Se a Lituânia e o Luxemburgo serão adversários de dificuldade residual, Sérvia e Ucrânia para lá de algumas individualidades de clara mais valia, são também equipas que hoje se organizam de forma competente para vencer os seus jogos.

 

PORTUGAL

 

Pontos Mais

  • A eficácia de Cristiano Ronaldo na finalização dos lances;
  •  Abordagem estratégica a cada jogo que torna a selecção nacional uma das mais difíceis de bater a nível Mundial;
  • Aparecimento de talento que poderá aumentar o rendimento de Portugal: Rúben Neves, João Felix e Bernardo Silva

Pontos Menos

  • Jogo ofensivo pouco elaborado e pensado;
  • Lateralização sistemática no processo ofensivo, tornando previsível o jogo português;
  • Dificuldades para assumir os jogos em ataque posicional

 

UCRÂNIA

 

Pontos Mais

  • Exploração de Konoplyanka.

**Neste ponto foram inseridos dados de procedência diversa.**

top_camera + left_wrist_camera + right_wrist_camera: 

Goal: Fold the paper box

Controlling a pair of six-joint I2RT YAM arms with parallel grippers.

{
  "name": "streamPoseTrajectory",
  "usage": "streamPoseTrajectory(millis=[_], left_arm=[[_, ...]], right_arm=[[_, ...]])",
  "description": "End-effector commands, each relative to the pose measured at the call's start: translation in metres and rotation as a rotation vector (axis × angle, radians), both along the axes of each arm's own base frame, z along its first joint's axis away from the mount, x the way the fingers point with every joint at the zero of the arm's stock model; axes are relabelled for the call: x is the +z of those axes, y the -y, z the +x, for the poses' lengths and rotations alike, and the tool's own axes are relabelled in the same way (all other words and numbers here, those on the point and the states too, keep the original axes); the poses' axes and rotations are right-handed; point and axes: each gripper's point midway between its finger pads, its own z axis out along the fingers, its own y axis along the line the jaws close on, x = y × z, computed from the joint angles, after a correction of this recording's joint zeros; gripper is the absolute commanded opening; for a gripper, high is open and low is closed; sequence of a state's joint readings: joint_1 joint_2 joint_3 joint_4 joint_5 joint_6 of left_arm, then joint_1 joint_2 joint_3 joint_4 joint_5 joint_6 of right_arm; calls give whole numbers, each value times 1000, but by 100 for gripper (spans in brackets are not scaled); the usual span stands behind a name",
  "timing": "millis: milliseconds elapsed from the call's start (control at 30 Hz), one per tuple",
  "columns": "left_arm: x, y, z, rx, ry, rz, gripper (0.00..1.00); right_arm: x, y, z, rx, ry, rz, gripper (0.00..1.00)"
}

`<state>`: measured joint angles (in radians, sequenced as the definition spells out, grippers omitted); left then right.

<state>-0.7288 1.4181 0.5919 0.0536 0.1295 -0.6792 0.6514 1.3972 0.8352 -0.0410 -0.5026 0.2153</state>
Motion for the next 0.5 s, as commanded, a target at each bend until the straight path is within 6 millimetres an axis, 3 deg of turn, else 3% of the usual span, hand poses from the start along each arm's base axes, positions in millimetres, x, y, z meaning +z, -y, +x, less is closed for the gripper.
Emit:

Muito talentoso – Equipa liga o jogo à procura de o encontrar entre linhas, onde pode fazer a diferença;
  • Chegada ao último terço sempre com bola no pé;
  • Exploração do Corredor Central;
  • Intenções Ofensivas mesmo sem bola, pelo pressing que exerce na Construção adversária

Pontos Menos

  • Dificuldade para perceber os momentos em que deve sair mais longo;
  • Perdas na construção;
  • Pressing exercido fora do timing correcto (com bola no meio campo defensivo e / ou corredor central;
  • Menos argumentos individuais que as suas rivais (Portugal e Sérvia)

 

SÉRVIA

 

Pontos Mais

  • Dinâmica no corredor esquerdo, com entradas de Ljalic para dentro, libertando o corredor lateral;
  • Associação entre linhas no corredor central entre Jovic, Milinkovic-Savic e Ljalic;
  • Rotas ofensivas bem determinadas;
  • Encurtamento do espaço no corredor central em momento defensivo

Pontos Menos

  • Falta de qualidade individual na última linha;
  • Ausência de um médio defensivo capaz de pausar o jogo e de lhe determinar o melhor ritmo aquando do momento ofensivo;
  • Pressing embora bem coordenado destapa espaço à frente dos defesas, obrigando uma linha pouco coordenada a defender com poucos.

 

LITUÂNIA

 

Pontos Mais

  • Novikovas. Indivualmente é o melhor jogador da equipa. Capacidade para jogar nos três corredores ofensivos. É o único “farol” de qualidade em toda a seleção lituana.

Pontos Menos

  • Pouquíssima qualidade individual;
  • Ausência de dinâmica colectiva ofensiva;
  • Incapacidade para fechar espaços em Organização Defensiva;
  • Dificuldade para construir para lá do tradicional bola longa no avançado;
  • Ausência de inteligência colectiva para saltar momentos do jogo de forma harmoniosa;
  • Tacticamente é uma equipa sem qualquer virtude

LUXEMBURGO

 

Pontos Mais

  • Organização Táctica Defensiva: Fecham muito bem os espaços intersectoriais;
  • Variabilidade táctica decorrente da estratégia própria para cada jogo;
  • Intenções ofensivas, expressas numa equipa com mobilidade e trocas sectoriais;
  • Vicent Thill, o jovem de 19 anos tem uma qualidade técnica diferenciada da de todos os outros colegas, servindo como referência para pensar os ataques

Pontos Menos

  • Pouquíssima qualidade individual;
  • Erros na fase de construção expõe equipa às transições ofensivas adversárias;
  • Incapacidade individual para sair da pressão adversária;
  • Fisicamente uma equipa que não consegue ser resistente ou forte nos duelos.